The records Start Marker

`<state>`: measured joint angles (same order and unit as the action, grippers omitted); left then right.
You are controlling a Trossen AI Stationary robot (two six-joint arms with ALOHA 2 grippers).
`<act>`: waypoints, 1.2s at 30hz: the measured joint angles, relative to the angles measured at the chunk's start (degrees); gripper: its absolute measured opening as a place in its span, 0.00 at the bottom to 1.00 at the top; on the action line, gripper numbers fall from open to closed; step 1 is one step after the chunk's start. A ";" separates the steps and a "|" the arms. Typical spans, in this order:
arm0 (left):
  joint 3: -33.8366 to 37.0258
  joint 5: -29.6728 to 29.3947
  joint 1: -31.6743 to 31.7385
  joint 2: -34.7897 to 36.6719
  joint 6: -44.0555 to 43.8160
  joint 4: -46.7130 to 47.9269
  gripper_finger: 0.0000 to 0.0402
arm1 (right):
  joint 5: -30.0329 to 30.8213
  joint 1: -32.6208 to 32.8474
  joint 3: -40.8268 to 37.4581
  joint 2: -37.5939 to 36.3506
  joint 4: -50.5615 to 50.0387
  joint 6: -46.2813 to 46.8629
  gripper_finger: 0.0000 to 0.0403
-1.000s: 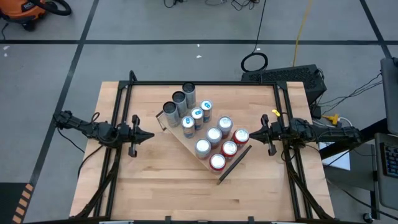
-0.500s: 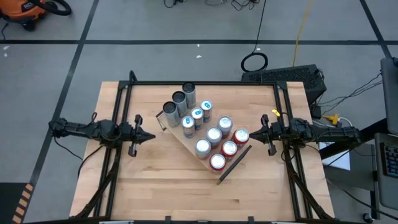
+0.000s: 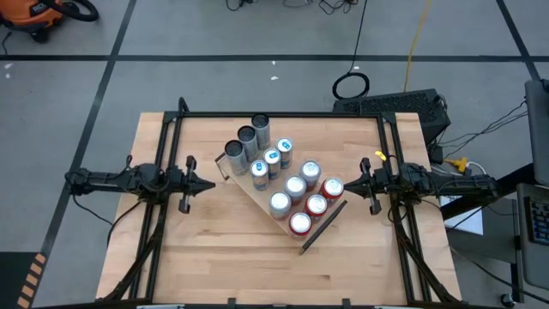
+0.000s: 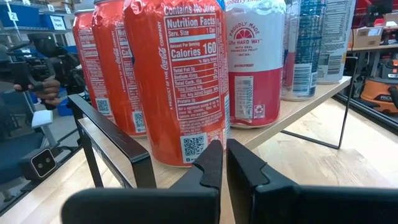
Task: Place canned beverage on shelf
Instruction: Return to Home Position
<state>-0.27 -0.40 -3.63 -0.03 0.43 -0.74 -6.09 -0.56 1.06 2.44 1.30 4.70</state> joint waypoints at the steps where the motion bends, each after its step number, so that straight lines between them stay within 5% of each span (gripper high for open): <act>1: 0.00 0.24 0.25 0.00 -0.07 0.03 0.00 | 0.01 0.00 0.00 0.00 0.00 0.04 0.00; 36: 0.00 0.34 1.00 -0.28 1.46 -0.01 0.00 | 0.26 0.01 0.00 0.00 0.15 0.16 0.00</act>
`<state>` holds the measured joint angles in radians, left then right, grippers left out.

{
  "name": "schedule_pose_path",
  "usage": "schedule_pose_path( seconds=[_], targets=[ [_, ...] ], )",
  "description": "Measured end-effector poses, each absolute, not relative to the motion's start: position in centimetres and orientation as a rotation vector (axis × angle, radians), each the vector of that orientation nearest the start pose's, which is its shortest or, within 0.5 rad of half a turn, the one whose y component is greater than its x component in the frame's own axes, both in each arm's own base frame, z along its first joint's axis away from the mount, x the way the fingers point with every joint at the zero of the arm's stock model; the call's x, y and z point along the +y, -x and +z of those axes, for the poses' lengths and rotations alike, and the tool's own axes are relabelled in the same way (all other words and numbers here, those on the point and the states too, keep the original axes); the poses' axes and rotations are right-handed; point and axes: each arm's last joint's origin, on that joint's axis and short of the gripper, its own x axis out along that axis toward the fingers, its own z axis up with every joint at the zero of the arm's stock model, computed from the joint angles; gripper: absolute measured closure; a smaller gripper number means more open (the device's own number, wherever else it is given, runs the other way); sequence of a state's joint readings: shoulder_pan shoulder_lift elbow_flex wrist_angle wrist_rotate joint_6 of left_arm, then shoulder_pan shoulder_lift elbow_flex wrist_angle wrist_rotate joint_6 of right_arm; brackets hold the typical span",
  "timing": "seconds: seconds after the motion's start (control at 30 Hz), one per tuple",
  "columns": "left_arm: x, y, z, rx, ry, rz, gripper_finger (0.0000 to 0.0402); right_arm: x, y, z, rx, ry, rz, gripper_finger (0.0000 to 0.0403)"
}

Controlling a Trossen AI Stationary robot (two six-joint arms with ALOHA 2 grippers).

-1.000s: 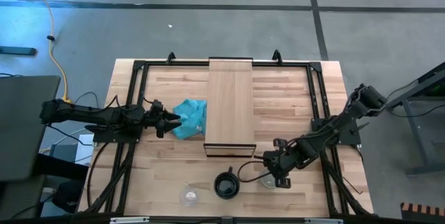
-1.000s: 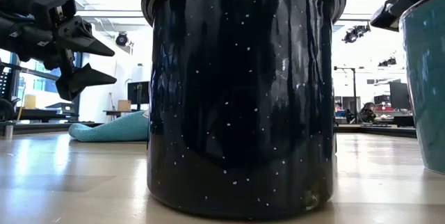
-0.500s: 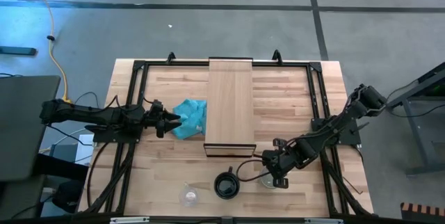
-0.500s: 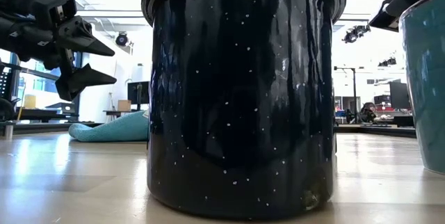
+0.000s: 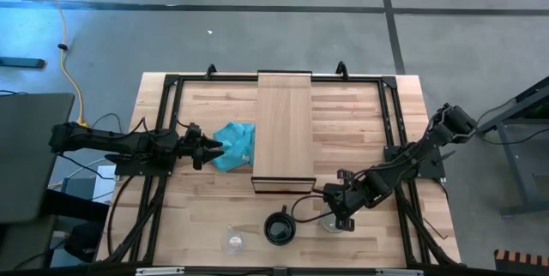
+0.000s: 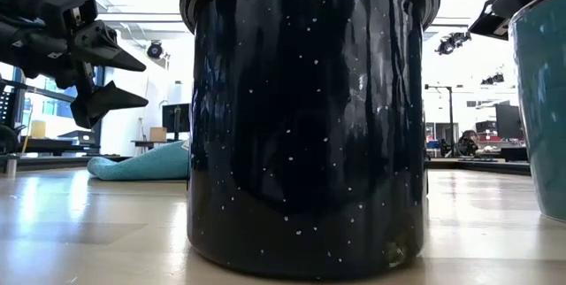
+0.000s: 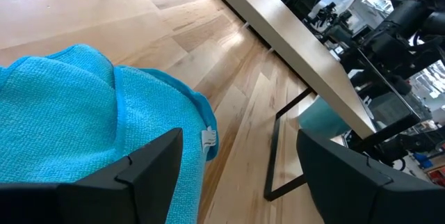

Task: Stack small to large cups/mugs on shelf
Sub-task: Put the blue mug on the shelf

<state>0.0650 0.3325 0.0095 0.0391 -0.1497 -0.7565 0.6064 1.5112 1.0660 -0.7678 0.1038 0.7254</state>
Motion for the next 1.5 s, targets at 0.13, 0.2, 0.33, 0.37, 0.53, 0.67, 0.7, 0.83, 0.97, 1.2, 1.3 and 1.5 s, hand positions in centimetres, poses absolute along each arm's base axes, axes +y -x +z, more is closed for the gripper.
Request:
schedule_pose_path(
  seconds=[0.13, 0.2, 0.33, 0.37, 0.53, 0.67, 0.7, 0.83, 0.97, 1.2, 1.3, 1.5],
  targets=[
    [1.2, -11.4, 14.2, 0.19, 0.736, 0.31, 0.0131, 16.0, -23.6, 22.6, 1.224, -0.218, 0.005, 0.0393],
    [1.2, -11.4, 14.2, 0.19, 0.736, 0.31, 0.0131, 16.0, -23.5, 22.6, 1.228, -0.234, -0.011, 0.0388],
    [1.2, -11.4, 14.2, 0.19, 0.736, 0.31, 0.0131, 16.0, -23.5, 22.6, 1.229, -0.24, -0.015, 0.0397],
    [1.2, -11.4, 14.2, 0.19, 0.736, 0.31, 0.0131, 16.0, -23.5, 22.6, 1.229, -0.243, -0.017, 0.0398],
    [1.2, -11.4, 14.2, 0.189, 0.737, 0.31, 0.0131, 15.7, -23.1, 23.1, 1.224, -0.265, -0.028, 0.0399],
    [1.2, -11.4, 14.2, 0.19, 0.736, 0.31, 0.0131, 15.4, -22.7, 23.8, 1.215, -0.283, -0.037, 0.04],
    [1.2, -11.4, 14.2, 0.19, 0.736, 0.31, 0.0131, 15.3, -22.6, 23.9, 1.215, -0.283, -0.038, 0.04],
    [1.2, -11.4, 14.2, 0.189, 0.737, 0.31, 0.0131, 15.2, -22.4, 24.5, 1.194, -0.303, -0.029, 0.0401],
    [1.2, -11.4, 14.2, 0.188, 0.745, 0.311, 0.0131, 15.1, -22.1, 24.9, 1.194, -0.316, -0.014, 0.0402],
    [1.2, -11.4, 14.2, 0.187, 0.746, 0.313, 0.0131, 14.7, -21.9, 26.8, 1.221, -0.315, -0.019, 0.0402],
    [1.2, -11.4, 14.2, 0.179, 0.743, 0.328, 0.0131, 14.5, -22.0, 27.9, 1.221, -0.304, -0.02, 0.0402],
    [1.3, -11.4, 14.2, 0.171, 0.739, 0.342, 0.0131, 13.7, -22.3, 30.2, 1.213, -0.292, -0.022, 0.0402]
  ],
)
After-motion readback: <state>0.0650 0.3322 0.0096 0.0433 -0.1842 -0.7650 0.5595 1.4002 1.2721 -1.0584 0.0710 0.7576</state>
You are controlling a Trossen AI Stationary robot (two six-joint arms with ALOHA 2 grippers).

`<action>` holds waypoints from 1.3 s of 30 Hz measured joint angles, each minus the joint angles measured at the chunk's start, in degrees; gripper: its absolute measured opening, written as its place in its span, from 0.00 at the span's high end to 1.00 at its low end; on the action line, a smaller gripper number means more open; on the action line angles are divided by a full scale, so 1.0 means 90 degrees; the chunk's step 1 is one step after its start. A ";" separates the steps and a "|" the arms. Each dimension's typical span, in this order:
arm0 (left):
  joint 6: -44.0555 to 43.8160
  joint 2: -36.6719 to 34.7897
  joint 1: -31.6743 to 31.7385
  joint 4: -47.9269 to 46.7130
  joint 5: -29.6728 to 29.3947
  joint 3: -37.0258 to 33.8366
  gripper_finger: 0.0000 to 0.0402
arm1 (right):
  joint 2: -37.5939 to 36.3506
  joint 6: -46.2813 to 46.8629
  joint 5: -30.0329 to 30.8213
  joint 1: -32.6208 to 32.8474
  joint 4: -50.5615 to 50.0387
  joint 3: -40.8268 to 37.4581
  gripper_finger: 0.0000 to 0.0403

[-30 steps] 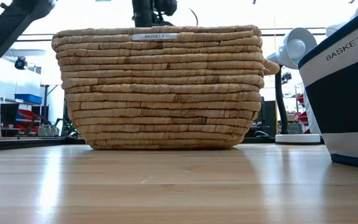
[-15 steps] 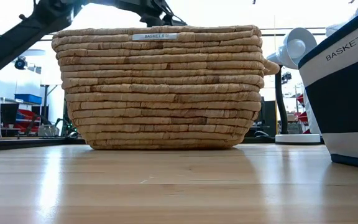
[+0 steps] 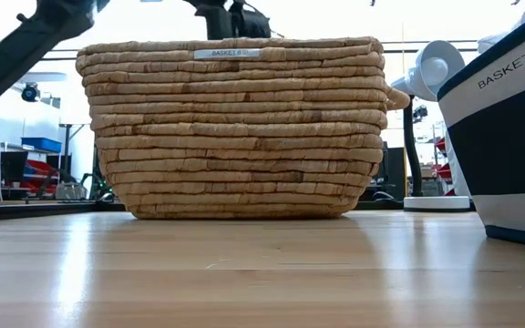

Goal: Sort clothes
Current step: Put the dark green polo shirt into the brown laundry basket

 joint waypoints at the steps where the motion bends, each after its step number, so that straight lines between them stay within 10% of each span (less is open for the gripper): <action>1: -0.0003 -0.0088 -0.0008 0.0000 -0.0001 0.0000 0.57 | 0.0000 0.0000 0.0000 0.0002 0.0000 0.0000 0.50; 16: 0.0657 -0.1516 -0.0071 0.0684 0.0697 0.0000 0.34 | 0.0000 0.0173 0.0000 0.0002 0.0002 0.0000 0.50; 20: 0.0819 -0.1615 -0.0101 0.2121 0.0693 0.0000 0.45 | 0.0000 0.0194 0.0004 0.0001 0.0003 0.0000 0.50; 27: 0.0685 -0.1373 0.0001 0.4014 0.0676 0.0002 0.95 | 0.0000 0.0309 0.0039 0.0001 0.0005 0.0000 0.50; 39: 0.0561 -0.0360 -0.0073 0.4439 0.0729 0.0000 1.00 | 0.0000 0.0410 0.0066 0.0002 0.0007 -0.0002 0.50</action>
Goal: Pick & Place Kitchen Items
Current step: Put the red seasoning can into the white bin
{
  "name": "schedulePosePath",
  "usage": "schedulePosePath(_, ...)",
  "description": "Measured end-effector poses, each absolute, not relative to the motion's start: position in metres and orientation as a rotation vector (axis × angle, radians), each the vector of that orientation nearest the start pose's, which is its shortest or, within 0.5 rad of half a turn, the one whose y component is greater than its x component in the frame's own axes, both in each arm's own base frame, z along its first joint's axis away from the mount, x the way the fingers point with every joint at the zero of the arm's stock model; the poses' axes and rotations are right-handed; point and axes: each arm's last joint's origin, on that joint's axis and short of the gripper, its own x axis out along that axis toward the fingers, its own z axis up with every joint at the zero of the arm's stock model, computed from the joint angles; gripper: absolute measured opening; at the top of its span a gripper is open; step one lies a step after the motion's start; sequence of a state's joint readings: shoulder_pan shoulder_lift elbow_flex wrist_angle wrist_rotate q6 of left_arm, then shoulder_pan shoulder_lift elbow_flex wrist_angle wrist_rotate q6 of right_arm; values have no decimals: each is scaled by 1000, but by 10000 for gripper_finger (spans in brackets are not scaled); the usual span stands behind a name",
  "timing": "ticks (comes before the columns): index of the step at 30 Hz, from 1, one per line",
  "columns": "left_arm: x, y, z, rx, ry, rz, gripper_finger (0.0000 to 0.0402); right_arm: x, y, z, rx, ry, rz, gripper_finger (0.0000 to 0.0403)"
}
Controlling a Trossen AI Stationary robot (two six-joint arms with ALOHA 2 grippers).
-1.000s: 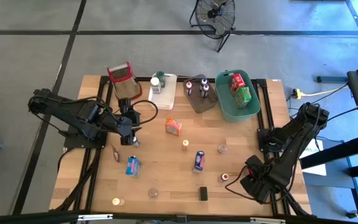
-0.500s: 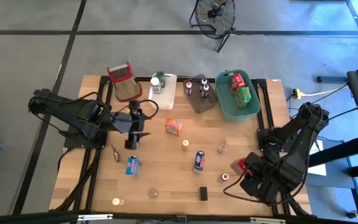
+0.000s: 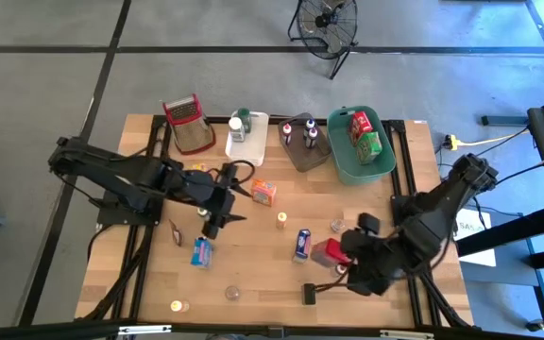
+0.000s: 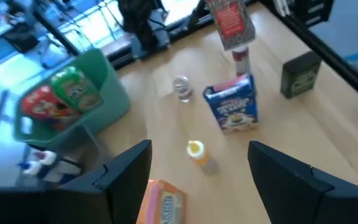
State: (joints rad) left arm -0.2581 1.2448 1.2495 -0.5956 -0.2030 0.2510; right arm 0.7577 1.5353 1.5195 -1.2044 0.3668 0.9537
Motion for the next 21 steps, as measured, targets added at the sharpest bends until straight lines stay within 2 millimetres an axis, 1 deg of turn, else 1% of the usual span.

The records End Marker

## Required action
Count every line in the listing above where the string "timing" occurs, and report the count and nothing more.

## Worked solution
2